- _Task description_
Count every line in the data that contains the word "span", then report that number alone.

* * * *

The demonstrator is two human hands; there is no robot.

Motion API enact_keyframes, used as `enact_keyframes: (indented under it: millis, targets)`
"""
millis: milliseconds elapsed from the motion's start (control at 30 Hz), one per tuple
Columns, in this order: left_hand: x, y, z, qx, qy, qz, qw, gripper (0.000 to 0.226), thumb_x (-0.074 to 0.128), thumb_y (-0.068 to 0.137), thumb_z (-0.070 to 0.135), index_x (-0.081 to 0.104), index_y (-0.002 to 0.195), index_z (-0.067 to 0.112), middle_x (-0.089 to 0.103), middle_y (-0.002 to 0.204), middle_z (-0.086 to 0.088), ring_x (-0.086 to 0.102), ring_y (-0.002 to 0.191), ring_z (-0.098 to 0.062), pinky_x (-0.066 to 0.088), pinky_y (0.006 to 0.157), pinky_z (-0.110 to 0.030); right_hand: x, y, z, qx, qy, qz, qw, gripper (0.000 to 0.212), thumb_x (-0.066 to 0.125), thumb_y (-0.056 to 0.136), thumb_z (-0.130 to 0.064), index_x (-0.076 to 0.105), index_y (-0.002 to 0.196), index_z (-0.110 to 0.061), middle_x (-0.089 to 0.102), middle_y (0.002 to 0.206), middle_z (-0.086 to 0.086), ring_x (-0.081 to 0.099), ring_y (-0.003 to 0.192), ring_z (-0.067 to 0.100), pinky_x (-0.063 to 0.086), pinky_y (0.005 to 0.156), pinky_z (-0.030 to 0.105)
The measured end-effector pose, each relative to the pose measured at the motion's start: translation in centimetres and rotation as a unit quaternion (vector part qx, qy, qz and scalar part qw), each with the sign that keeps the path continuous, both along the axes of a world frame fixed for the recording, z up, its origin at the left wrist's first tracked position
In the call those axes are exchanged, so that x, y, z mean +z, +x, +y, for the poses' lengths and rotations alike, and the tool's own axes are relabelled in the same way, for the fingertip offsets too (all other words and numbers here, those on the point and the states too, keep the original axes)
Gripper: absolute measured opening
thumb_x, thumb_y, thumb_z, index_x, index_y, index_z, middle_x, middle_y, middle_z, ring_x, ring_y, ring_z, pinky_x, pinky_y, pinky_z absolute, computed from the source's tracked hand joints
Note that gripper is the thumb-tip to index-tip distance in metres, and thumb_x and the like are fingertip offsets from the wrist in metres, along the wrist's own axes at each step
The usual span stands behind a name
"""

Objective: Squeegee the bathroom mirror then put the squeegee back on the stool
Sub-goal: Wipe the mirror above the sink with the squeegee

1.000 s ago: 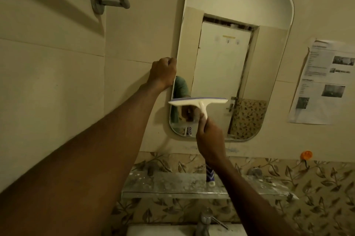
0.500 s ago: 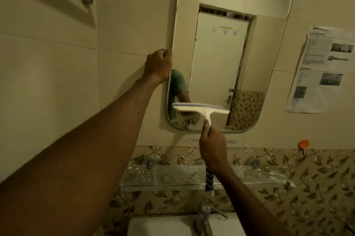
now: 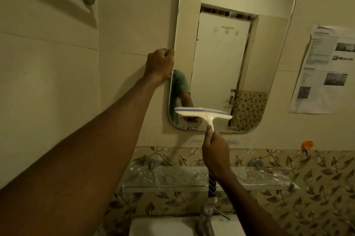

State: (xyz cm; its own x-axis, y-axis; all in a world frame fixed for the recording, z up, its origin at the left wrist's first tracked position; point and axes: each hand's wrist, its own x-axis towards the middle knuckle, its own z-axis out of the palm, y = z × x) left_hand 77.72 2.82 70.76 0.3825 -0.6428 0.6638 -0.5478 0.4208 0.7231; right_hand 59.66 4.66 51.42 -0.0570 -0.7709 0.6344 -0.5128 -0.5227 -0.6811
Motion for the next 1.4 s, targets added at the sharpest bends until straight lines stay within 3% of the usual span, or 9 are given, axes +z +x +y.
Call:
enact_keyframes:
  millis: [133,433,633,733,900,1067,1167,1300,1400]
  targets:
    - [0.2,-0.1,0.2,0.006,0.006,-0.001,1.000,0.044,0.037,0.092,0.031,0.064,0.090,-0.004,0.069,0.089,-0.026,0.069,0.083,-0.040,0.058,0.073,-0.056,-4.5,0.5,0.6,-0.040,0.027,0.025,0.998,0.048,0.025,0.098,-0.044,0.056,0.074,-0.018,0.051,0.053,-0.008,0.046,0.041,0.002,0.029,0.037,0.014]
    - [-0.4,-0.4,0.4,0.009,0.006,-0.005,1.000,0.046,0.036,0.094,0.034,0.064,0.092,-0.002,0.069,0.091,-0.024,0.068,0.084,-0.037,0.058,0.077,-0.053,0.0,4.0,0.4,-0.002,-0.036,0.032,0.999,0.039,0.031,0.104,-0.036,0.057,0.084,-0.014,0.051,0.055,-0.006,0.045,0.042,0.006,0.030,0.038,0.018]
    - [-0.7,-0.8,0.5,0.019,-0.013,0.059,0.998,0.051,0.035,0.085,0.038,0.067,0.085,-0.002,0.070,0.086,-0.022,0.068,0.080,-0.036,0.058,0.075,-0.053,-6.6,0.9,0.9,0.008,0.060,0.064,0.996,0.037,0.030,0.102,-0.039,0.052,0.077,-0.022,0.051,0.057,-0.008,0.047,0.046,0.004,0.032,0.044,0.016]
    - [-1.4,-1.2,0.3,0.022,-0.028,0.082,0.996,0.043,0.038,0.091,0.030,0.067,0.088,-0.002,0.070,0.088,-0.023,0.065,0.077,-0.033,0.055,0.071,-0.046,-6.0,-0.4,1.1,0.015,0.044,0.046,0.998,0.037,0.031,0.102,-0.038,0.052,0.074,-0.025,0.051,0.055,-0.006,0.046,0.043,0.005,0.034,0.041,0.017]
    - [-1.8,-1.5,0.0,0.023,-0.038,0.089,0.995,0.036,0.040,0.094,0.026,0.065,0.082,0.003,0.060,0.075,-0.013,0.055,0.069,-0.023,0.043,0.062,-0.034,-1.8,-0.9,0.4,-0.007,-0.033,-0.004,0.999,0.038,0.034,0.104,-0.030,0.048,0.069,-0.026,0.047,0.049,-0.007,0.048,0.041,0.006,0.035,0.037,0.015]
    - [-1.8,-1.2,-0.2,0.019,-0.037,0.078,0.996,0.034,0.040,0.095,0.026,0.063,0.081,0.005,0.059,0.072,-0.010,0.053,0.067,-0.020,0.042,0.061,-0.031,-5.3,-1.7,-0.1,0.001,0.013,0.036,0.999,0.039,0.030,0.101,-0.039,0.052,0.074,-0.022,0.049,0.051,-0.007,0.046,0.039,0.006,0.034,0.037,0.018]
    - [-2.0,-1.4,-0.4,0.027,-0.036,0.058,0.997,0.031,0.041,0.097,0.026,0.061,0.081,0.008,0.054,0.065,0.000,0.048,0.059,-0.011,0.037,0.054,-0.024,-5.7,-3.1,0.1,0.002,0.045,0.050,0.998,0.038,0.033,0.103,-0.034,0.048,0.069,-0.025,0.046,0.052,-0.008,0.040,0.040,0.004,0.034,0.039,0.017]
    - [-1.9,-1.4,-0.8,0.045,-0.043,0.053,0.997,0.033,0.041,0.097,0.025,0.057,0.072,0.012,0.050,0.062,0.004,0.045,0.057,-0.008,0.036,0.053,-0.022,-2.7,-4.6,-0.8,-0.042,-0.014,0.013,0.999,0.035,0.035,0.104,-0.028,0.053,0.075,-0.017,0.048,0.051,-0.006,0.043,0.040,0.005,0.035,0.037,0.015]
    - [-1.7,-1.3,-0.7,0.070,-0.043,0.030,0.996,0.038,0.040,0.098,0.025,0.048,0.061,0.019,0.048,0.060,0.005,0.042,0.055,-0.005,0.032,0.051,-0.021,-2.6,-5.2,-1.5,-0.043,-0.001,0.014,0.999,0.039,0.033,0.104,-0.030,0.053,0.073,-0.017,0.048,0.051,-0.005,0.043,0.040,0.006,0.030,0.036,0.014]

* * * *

- _Reply to the task_
2